REDUCTION OF LISTERIA MONOCYTOGENES AND BACILLUS CEREUS IN MILK BY ZINC OXIDE NANOPARTICLES

Pages

 Start Page 97 | End Page 104

Abstract

 Background & Objectives: Direct addition of antimicrobial materials to food during food processing is an effective method for controlling microbial contaminants of food and extending the shelf- life of food products. Objective of this research was to study the antimicrobial effect of ZINC OXIDE (ZnO) nanoparticle and potential applications of ZnO NANOPARTICLES in terms of controling two food-borne pathogens in milk.Methods: Toxicity of different concentration (0, 0.5, 2, 5, and 10 mM) of ZnO NANOPARTICLES on LISTERIA MONOCYTOGENES and BACILLUS cereus was studied in culture media and milk.
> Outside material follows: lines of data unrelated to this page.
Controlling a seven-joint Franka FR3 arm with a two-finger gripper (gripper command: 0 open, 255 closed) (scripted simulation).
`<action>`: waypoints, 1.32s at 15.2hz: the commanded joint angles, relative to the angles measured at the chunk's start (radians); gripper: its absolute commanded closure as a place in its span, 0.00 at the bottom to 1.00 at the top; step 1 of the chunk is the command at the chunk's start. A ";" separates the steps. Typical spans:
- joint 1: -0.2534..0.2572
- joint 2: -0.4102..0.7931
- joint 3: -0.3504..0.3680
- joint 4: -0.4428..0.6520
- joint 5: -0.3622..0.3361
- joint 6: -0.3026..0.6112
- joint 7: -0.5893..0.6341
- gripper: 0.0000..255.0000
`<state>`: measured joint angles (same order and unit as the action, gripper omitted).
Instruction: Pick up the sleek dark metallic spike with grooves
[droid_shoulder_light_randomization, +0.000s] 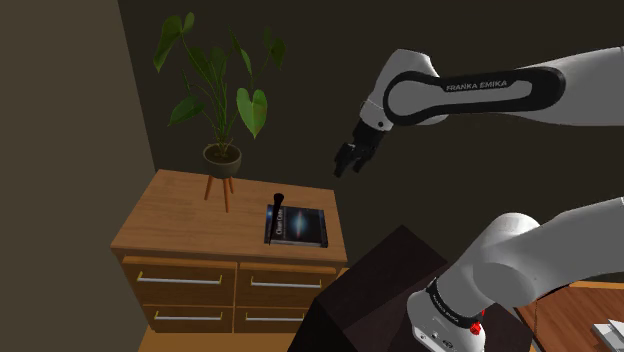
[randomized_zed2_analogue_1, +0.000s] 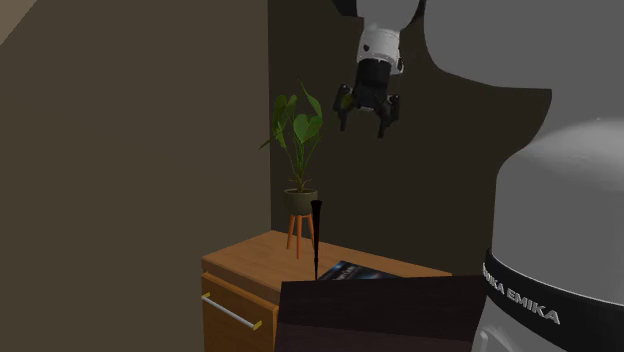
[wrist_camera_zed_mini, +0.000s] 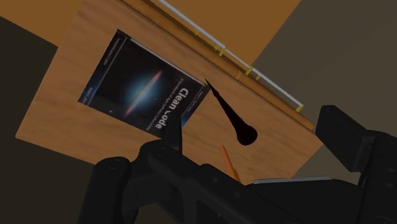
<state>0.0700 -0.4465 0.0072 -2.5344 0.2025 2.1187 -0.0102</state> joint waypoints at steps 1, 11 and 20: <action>0.010 0.072 0.003 0.010 0.015 0.070 -0.016 0.00; 0.071 0.456 0.042 0.139 0.106 0.360 -0.073 0.00; 0.097 0.745 0.076 0.314 0.150 0.502 -0.111 0.00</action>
<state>0.1660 0.2841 0.0815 -2.2285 0.3494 2.6121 -0.1181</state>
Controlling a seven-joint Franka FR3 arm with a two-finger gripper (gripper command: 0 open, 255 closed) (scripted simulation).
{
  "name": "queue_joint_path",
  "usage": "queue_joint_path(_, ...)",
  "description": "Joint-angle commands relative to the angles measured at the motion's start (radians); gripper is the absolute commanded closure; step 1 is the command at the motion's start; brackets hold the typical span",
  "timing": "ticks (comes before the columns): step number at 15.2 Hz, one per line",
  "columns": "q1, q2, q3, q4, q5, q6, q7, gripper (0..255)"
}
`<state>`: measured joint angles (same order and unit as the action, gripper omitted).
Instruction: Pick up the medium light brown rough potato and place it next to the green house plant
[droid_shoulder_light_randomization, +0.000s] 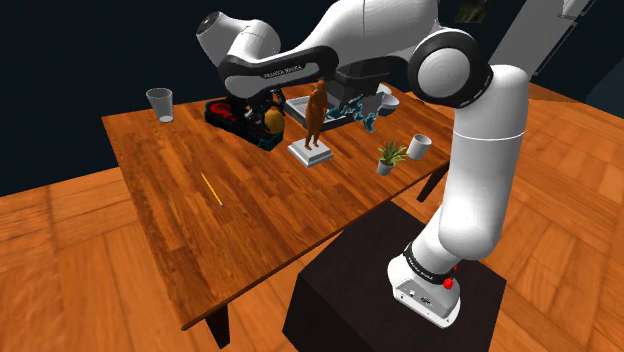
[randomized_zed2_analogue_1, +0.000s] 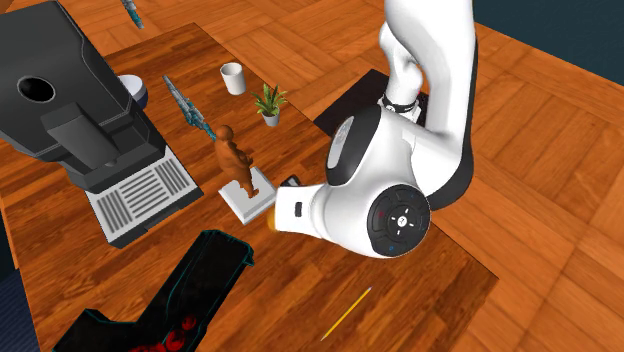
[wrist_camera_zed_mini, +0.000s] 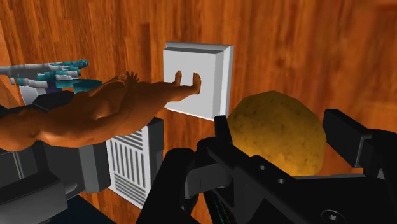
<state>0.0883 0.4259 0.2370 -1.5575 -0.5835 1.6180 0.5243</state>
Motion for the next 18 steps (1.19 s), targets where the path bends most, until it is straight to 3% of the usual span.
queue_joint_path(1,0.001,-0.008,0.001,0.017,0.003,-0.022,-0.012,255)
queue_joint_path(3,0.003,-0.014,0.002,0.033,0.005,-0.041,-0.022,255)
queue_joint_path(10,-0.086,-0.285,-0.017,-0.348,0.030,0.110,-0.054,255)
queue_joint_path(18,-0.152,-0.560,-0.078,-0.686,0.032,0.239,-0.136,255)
Results: Among the mentiond concentrations, treatment of 10 mM of ZnO nanoparticle was the most effective one for L. monocytogenes and B. cereus inhibition, which completely inhibited the growth of L. monocytogenes and B. cereus in 24h. These data revealed concentration-dependency of the antibacterial activity of ZnO. Therefore, 5 mM and 10 mM ZnO were selected for further studies, which were performed in milk, since they demonstrated significant growth inhibition. ZnO NPs were more capable in terms of reducing the initial growth counts of all the above-stated strains in milk.Conclusion: ZnO NANOPARTICLES had an antimicrobial activity against L. monocytogenes and B. cereus in milk and the media. This work was a preliminary study that provided a starting point for determining whether the use of ZnO NANOPARTICLES had the potential for being applied in food preservation or not.